→ **Task objective**
Leaving the pictures aside, return all of the data below exactly.

→ **Source material**
-*-*-

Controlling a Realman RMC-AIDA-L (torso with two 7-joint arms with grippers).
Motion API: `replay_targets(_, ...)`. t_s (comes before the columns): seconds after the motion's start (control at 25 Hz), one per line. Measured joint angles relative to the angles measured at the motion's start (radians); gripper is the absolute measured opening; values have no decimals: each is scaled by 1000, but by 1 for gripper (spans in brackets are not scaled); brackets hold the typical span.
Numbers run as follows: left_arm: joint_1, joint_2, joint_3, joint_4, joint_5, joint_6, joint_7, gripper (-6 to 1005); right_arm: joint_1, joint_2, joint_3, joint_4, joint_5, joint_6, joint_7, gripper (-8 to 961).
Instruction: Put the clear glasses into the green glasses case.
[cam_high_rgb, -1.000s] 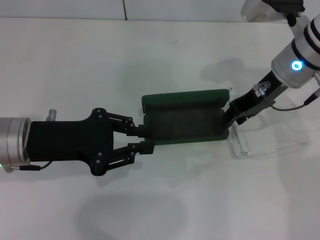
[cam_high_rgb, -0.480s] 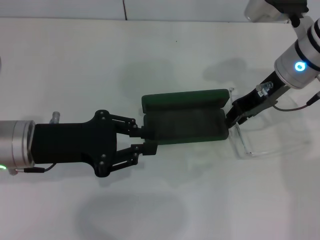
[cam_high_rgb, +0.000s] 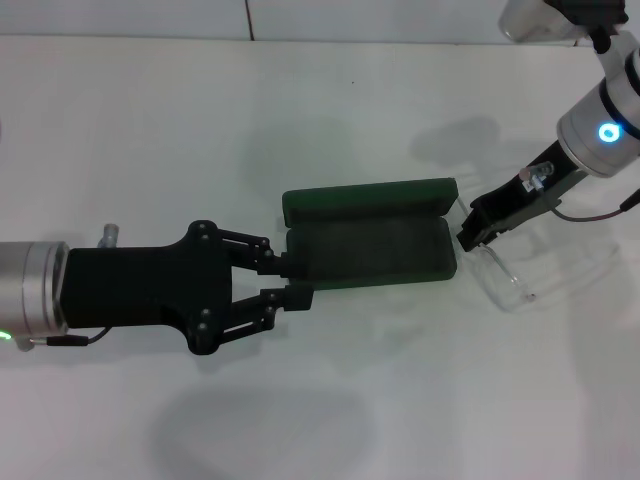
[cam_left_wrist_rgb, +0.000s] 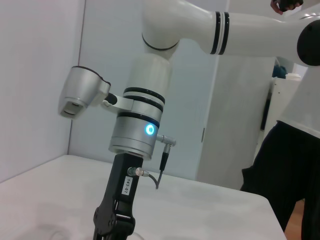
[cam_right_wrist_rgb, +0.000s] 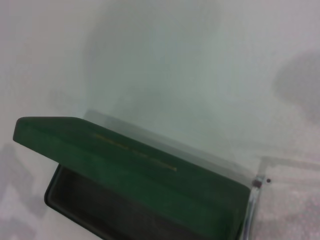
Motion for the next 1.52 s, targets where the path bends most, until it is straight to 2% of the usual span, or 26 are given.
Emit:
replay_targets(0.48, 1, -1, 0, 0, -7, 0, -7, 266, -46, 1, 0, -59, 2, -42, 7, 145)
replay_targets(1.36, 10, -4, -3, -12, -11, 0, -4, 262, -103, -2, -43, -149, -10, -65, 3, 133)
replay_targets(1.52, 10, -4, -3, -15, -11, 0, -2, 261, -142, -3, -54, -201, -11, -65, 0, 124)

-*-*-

→ **Output**
Controlling a Realman RMC-AIDA-L (torso with two 7-joint arms with grippers).
Motion API: `replay_targets(_, ...)`. t_s (comes before the columns): seconds after the motion's start (control at 25 Hz), one per line. Measured joint angles relative to the angles measured at the motion's start (radians); gripper is the absolute measured opening; values have no decimals: each is scaled by 1000, but by 1 for gripper (spans in brackets are not scaled); brackets hold the typical span.
Numbers run as follows: left_arm: joint_1, joint_2, joint_3, joint_4, joint_5, joint_6, joint_7, gripper (-6 to 1005); right_arm: joint_1, joint_2, joint_3, joint_4, joint_5, joint_6, joint_7, gripper (-8 to 961).
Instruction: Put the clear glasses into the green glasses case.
[cam_high_rgb, -1.000s] 
[cam_high_rgb, -0.480s] 
[cam_high_rgb, +0.000s] 
[cam_left_wrist_rgb, +0.000s] 
[cam_right_wrist_rgb, +0.000s] 
Motion for the next 1.52 s, targets where the path bends most, until it is straight to 2% of the usual span, or 26 are given.
Emit:
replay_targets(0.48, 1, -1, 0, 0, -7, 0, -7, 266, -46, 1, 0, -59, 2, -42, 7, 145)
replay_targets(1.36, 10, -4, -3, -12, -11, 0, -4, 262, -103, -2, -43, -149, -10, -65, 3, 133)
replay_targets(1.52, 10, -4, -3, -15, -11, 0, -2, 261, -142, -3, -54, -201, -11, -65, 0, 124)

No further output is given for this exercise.